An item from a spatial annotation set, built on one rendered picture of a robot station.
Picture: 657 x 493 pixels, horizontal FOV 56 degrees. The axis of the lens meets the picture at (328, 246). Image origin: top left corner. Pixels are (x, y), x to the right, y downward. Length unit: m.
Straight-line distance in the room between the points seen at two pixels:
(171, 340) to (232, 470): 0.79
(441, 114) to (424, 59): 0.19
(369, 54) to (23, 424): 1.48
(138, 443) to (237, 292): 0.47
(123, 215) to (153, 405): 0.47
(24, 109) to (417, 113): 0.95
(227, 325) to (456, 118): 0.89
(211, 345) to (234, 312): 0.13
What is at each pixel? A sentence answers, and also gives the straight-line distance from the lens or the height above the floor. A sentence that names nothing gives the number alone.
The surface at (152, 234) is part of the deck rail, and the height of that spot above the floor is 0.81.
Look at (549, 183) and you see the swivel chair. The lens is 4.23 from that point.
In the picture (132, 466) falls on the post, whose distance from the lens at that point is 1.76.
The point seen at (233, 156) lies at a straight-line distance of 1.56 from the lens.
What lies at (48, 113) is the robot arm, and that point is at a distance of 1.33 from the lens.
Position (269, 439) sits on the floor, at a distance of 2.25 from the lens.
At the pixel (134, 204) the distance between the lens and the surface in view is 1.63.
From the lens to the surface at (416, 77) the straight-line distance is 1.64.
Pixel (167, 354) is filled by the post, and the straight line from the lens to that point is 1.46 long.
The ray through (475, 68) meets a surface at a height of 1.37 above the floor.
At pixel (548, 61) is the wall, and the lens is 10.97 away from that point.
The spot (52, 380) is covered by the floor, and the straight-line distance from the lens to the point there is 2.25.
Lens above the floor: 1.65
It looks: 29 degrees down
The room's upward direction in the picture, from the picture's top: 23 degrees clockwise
★ ★ ★ ★ ★ ★ ★
ABOUT THIS EXERCISE - Identify each line in the records above that contains the word "pixels", and copy it out in full.

ANSWER -
Picture: 657 x 493 pixels, horizontal FOV 56 degrees. The axis of the lens meets the picture at (328, 246). Image origin: top left corner. Pixels are (x, y), x to the right, y downward. Length unit: m.
Straight-line distance in the room between the points seen at two pixels:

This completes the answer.